## Task details
Count the lines in the entries that contain "piece". Say the number and nothing more.

## Input data
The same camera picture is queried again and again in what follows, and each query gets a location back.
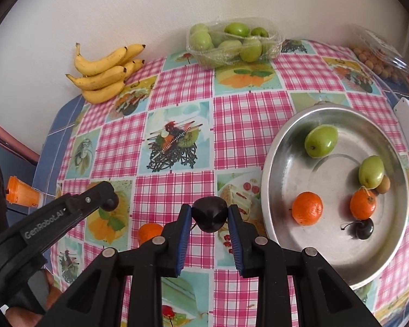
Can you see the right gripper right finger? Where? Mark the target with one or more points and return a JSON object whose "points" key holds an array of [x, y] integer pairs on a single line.
{"points": [[323, 298]]}

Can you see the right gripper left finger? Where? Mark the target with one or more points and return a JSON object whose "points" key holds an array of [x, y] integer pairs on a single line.
{"points": [[96, 297]]}

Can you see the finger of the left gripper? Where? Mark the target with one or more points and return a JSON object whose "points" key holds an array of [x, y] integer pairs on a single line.
{"points": [[52, 221]]}

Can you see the small orange tangerine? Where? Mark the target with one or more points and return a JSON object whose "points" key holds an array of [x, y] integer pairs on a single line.
{"points": [[147, 232]]}

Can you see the dark cherry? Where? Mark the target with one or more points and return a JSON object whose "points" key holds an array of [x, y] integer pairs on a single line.
{"points": [[210, 213], [359, 229]]}

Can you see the orange tangerine with stem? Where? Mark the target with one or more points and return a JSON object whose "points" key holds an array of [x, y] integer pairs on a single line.
{"points": [[363, 204]]}

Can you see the brown longan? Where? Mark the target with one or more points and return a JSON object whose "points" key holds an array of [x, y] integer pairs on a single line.
{"points": [[384, 186]]}

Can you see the small green jujube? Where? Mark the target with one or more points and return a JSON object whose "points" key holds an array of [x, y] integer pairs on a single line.
{"points": [[371, 172]]}

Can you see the large green jujube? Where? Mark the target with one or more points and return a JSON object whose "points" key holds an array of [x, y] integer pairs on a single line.
{"points": [[321, 141]]}

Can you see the plastic tray of green fruits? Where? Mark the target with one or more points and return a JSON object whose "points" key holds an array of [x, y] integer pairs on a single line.
{"points": [[226, 42]]}

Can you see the orange tube bottle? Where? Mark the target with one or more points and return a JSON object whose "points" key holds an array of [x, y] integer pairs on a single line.
{"points": [[20, 193]]}

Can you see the large steel plate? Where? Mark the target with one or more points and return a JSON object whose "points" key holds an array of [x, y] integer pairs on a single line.
{"points": [[288, 171]]}

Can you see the checkered fruit-print tablecloth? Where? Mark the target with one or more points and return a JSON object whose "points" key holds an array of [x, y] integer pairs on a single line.
{"points": [[178, 132]]}

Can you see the yellow banana bunch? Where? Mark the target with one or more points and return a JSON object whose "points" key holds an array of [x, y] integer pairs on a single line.
{"points": [[105, 78]]}

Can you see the clear box of longans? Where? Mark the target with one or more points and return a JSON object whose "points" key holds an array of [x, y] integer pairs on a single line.
{"points": [[379, 55]]}

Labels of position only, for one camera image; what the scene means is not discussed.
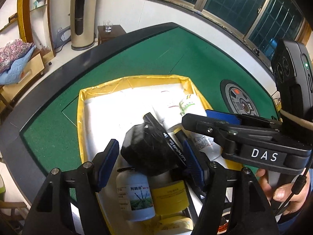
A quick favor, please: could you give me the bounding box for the black folded object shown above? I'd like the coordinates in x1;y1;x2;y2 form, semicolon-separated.
121;123;180;176

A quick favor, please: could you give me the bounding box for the person's right hand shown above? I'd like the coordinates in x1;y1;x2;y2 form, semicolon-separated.
256;169;310;215

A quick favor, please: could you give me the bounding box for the white yellow package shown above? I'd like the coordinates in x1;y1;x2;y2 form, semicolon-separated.
153;216;194;234

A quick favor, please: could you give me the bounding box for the black camera unit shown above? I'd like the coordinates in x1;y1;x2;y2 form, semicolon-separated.
271;39;312;121

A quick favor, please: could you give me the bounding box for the drinking glass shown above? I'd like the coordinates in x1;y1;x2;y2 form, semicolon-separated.
104;20;112;33

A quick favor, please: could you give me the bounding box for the black marker beige cap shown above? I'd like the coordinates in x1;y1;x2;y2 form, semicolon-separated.
143;112;187;169

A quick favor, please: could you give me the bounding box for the folded blue floral quilt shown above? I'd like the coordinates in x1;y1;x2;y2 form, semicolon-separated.
0;39;36;85

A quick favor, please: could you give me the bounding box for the white red label bottle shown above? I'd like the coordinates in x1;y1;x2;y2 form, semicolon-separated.
188;132;222;161

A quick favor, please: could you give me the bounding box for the wooden side table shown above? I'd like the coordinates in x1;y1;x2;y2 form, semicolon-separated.
97;25;126;45

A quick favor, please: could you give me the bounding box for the gold tower fan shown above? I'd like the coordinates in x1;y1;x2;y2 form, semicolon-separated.
70;0;97;50

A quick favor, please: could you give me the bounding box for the white bottle green picture label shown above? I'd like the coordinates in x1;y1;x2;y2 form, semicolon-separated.
116;167;156;222

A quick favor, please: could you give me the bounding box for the round dice control panel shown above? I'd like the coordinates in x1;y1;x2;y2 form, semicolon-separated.
220;80;259;116

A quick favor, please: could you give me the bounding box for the yellow label bottle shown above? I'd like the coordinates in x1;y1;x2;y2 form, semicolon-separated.
148;171;189;215

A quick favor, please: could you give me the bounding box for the window with dark panes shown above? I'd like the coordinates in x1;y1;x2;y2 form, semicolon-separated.
181;0;305;60

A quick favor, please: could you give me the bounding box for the wooden cabinet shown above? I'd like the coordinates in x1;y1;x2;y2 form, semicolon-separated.
1;48;45;109

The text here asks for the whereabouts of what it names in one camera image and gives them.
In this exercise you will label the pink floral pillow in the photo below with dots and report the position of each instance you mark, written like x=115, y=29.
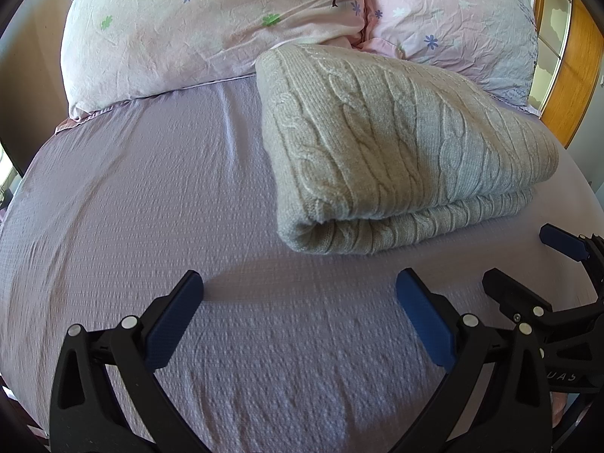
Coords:
x=493, y=43

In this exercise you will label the beige cable-knit sweater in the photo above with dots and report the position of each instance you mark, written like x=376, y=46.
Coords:
x=370, y=153

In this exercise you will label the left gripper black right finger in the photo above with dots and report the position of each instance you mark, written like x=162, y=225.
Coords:
x=493, y=396

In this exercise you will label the lavender bed sheet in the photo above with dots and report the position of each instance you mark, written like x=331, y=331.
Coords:
x=288, y=352

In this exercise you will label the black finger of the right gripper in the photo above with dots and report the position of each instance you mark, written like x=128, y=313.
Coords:
x=533, y=315
x=588, y=251

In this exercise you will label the white floral pillow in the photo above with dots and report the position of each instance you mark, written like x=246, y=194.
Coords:
x=116, y=50

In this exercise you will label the wooden headboard cabinet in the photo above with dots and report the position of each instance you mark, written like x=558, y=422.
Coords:
x=570, y=39

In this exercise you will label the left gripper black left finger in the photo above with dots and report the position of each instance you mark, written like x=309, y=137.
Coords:
x=85, y=415

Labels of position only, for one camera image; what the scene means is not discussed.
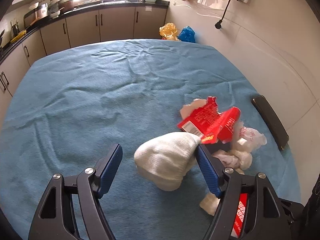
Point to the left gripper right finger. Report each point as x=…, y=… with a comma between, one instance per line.
x=225, y=184

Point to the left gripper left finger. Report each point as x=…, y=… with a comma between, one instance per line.
x=92, y=184

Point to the white tissue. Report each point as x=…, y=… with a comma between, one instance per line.
x=235, y=159

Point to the white plastic bag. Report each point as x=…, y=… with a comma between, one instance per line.
x=246, y=139

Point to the white knitted cloth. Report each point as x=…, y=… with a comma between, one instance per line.
x=166, y=159

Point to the red torn packaging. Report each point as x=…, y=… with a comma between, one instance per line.
x=202, y=118

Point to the lower kitchen cabinets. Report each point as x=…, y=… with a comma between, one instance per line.
x=86, y=26

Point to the blue table cloth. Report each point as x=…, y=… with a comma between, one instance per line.
x=72, y=106

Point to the blue plastic bag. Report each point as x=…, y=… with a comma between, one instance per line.
x=187, y=35

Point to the yellow plastic bag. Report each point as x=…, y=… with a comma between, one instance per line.
x=169, y=32

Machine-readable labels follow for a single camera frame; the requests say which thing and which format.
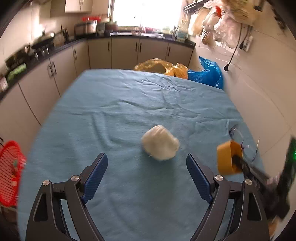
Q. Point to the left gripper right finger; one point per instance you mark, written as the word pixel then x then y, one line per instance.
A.
pixel 247 220

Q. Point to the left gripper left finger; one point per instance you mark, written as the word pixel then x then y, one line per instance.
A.
pixel 47 220

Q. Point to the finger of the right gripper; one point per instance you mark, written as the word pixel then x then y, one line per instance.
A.
pixel 258 177

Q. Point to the brown tape roll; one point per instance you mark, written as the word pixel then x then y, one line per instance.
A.
pixel 225 158

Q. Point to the lower kitchen cabinets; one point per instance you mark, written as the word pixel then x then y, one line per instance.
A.
pixel 31 94

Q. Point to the kitchen cabinets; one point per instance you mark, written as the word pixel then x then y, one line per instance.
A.
pixel 31 94
pixel 70 6

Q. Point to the upper kitchen cabinets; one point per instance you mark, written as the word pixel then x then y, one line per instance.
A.
pixel 70 6

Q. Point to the red plastic basket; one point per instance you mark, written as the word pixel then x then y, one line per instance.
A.
pixel 12 163

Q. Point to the blue tablecloth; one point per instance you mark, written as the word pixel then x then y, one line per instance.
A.
pixel 108 111

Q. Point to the blue plastic bag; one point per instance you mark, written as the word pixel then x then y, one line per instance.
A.
pixel 211 74

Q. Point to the yellow plastic bag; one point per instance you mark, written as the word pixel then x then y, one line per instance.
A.
pixel 160 66

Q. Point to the green cloth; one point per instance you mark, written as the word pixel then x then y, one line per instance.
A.
pixel 21 68

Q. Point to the black frying pan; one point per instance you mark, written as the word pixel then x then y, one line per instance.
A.
pixel 19 57

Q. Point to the hanging plastic bags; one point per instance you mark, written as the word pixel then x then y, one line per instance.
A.
pixel 222 21

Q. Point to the black wok with lid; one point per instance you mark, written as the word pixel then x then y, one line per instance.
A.
pixel 42 40

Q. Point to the steel rice cooker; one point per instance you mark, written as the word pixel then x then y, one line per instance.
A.
pixel 85 28

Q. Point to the dark cooking pot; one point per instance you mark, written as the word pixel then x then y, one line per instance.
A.
pixel 110 27

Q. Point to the purple frame eyeglasses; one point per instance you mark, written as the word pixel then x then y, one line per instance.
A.
pixel 249 151

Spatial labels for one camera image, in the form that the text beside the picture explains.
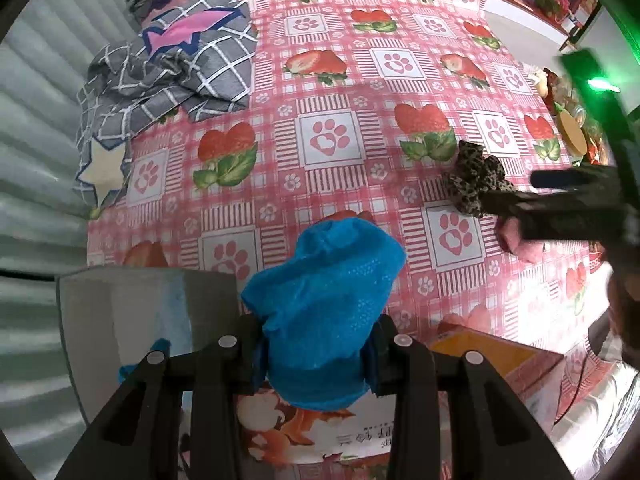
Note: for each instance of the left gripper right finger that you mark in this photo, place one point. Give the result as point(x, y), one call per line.
point(493, 435)

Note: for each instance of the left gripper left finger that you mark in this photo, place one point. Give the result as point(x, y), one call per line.
point(136, 433)

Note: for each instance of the leopard print scrunchie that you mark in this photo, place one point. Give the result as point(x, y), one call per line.
point(472, 176)

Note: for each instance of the blue sequin cloth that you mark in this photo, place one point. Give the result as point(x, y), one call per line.
point(319, 307)

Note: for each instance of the pink soft item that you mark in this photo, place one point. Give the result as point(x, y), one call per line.
point(508, 233)

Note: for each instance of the round wooden coaster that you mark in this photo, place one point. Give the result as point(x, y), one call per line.
point(572, 135)

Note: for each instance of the white storage box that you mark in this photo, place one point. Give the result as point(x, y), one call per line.
point(111, 315)

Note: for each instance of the red strawberry checkered tablecloth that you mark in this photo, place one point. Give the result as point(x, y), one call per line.
point(359, 105)

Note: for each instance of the grey plaid star blanket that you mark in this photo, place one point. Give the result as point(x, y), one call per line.
point(197, 56)

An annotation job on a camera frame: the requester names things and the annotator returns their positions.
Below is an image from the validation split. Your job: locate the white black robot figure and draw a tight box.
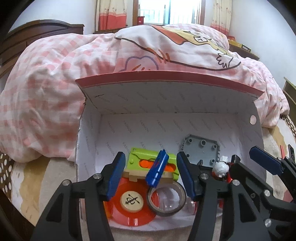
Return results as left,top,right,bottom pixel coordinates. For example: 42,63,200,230
212,156,232,183

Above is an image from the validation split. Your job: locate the black tape roll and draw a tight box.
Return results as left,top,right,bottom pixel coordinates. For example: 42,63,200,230
147,181,187,217

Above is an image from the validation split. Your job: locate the grey building plate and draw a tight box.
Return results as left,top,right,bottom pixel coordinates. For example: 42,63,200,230
181,134,220,168

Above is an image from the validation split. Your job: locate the red plastic cone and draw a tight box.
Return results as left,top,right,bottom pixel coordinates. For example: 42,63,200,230
104,177,156,227

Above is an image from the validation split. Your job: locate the blue toy part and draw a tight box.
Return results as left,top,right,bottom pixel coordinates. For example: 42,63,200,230
145,150,169,188

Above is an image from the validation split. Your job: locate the round wooden chess piece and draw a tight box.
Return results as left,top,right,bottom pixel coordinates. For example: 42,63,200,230
120,191,144,213

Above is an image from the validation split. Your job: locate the green orange utility knife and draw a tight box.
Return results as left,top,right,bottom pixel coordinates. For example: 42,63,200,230
125,148,179,181

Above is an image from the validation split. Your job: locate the wooden block piece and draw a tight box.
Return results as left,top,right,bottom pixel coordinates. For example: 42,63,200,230
122,170,174,183

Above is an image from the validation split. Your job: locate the clear plastic bottle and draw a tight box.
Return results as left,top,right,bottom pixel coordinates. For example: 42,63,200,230
158,187,198,217

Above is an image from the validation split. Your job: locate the black remote control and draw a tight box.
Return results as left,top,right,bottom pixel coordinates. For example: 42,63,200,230
288,144,295,162

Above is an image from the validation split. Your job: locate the beige fleece blanket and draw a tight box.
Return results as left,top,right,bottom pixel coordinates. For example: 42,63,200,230
10,120,295,240

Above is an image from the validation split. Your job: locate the red cardboard box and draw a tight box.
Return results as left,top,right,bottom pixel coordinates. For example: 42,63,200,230
75,70,266,232

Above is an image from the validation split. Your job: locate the wooden shelf unit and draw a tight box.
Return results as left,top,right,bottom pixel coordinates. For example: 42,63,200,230
283,77,296,110

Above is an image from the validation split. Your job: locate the wooden side table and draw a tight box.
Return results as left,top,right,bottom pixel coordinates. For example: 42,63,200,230
229,44,259,61

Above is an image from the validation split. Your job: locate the yellow box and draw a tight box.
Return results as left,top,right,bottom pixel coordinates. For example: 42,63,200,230
228,36,251,52

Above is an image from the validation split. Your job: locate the pink checkered duvet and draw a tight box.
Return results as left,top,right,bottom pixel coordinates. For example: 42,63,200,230
1,24,290,163

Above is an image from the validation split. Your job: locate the right window curtain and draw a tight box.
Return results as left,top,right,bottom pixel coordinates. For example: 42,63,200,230
210,0,232,36

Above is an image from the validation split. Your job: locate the window curtain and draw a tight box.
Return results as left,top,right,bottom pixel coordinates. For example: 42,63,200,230
95,0,127,31
210,0,232,36

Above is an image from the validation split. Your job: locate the dark wooden headboard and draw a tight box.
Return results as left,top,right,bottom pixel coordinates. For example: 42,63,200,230
1,20,84,77

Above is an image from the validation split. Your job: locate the left window curtain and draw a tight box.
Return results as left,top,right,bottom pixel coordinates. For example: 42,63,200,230
95,0,127,31

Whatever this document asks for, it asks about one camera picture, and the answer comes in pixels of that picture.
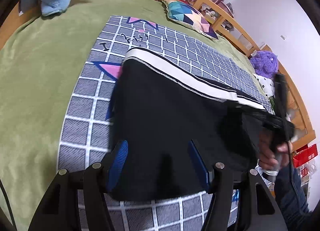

## Written response
2